変数を変更する予定がない場合は、`var`の代わりに、または型に加えて`final`または`const`を使用します。`final`変数は一度だけ設定できます。`const`変数はコンパイル時定数です。(`const`変数は暗黙的に`final`です。)

`final`変数の作成と設定の例を次に示します。

dart
final name = 'Bob'; // Without a type annotation
final String nickname = 'Bobby';

`final`変数の値を変更することはできません。

✗ 静的解析:失敗dart
name = 'Alice'; // Error: a final variable can only be set once.

**コンパイル時定数**にする変数には`const`を使用します。クラスレベルにある`const`変数は、`static const`とマークします。変数を宣言する場所では、数値や文字列リテラル、`const`変数、または定数数値の算術演算の結果など、コンパイル時定数を値に設定します。

dart
const bar = 1000000; // Unit of pressure (dynes/cm2)
const double atm = 1.01325 * bar; // Standard atmosphere

`const`キーワードは、定数変数の宣言のためだけではありません。`const`値の作成、および`const`値を作成するコンストラクタの宣言にも使用できます。任意の変数は、定数値を持つことができます。

dart
var foo = const [];
final bar = const [];
const baz = []; // Equivalent to `const []`

上記の`baz`のように、`const`宣言の初期化式から`const`を省略できます。詳細はconstを冗長に使用しないを参照してください。

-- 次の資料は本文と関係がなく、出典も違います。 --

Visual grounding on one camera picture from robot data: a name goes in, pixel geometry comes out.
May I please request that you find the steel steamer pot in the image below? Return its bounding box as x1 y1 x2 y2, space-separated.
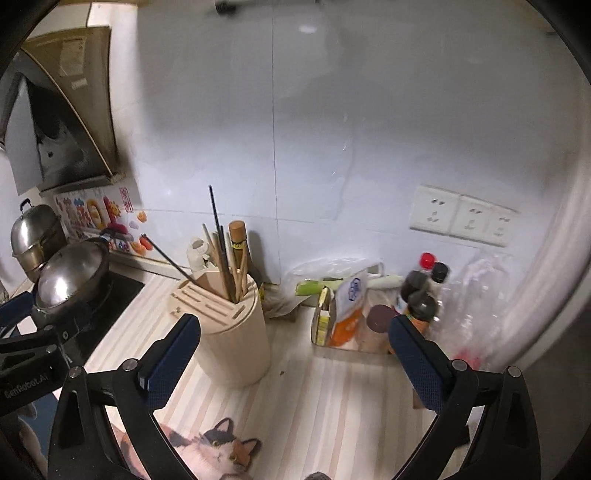
10 198 68 283

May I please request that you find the black-capped orange label bottle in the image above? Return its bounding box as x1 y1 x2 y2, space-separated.
409 292 440 336

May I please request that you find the white plastic object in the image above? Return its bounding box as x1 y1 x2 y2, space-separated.
187 236 218 274

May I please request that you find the dark brown chopstick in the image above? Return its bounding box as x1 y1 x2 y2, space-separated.
219 224 234 302

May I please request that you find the brown range hood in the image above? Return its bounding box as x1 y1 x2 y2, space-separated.
0 25 129 195

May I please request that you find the black-capped dark sauce bottle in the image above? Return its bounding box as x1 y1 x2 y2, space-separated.
429 261 451 297

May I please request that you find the red-capped dark sauce bottle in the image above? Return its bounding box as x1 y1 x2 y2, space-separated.
399 251 438 315

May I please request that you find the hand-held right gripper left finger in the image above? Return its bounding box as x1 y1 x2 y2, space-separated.
46 313 202 480

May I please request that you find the beige round utensil holder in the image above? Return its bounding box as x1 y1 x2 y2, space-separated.
167 268 272 389

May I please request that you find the black induction stove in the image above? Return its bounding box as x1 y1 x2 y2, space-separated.
46 271 147 366

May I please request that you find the blue cloth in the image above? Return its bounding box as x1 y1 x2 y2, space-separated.
17 394 60 419

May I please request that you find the white plastic bag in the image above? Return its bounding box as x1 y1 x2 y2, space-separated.
267 257 385 320

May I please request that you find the clear plastic bag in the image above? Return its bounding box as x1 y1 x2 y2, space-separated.
436 251 514 371

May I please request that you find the wooden rolling pin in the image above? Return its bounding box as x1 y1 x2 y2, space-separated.
228 220 254 282

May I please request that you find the steel wok with lid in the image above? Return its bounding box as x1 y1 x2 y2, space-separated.
34 239 112 320

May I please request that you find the green leek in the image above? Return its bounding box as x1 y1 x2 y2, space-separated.
295 274 405 297

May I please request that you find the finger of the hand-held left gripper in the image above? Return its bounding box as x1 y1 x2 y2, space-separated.
0 292 37 326
31 310 96 352

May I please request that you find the beige wall cabinet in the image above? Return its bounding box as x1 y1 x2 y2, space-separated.
46 0 140 33

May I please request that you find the brown-lidded jar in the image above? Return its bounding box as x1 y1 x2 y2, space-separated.
365 303 401 354

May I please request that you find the orange and white snack bag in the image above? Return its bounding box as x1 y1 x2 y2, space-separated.
328 275 371 350

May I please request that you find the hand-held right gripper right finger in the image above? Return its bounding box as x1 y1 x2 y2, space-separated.
388 315 542 480

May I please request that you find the colourful wall sticker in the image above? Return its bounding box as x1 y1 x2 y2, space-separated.
54 186 154 256

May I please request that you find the white wall socket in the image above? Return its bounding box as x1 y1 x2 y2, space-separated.
409 185 461 237
489 205 519 248
450 194 500 243

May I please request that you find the black chopstick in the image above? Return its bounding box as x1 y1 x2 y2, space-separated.
143 234 194 282
208 185 232 296

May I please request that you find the small yellow carton box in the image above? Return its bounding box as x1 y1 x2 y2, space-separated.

`final`ではない`const`ではない変数の値は、以前`const`値を持っていた場合でも変更できます。

dart
foo = [1, 2, 3]; // Was const []

`const`変数の値を変更することはできません。

✗ 静的解析:失敗dart
baz = [42]; // Error: Constant variables can't be assigned a value.

型チェックとキャスト(`is`と`as`)、コレクション`if`スプレッド演算子(`...`と`...?`)を使用する定数を定義できます。

dart
const Object i = 3; // Where i is a const Object with an int value...
const list = [i as int]; // Use a typecast.
const map = {if (i is int) i: 'int'}; // Use is and collection if.
const set = {if (list is List<int>) ...list}; // ...and a spread.

`const`を使用して定数値を作成する方法の詳細については、リストマップクラスを参照してください。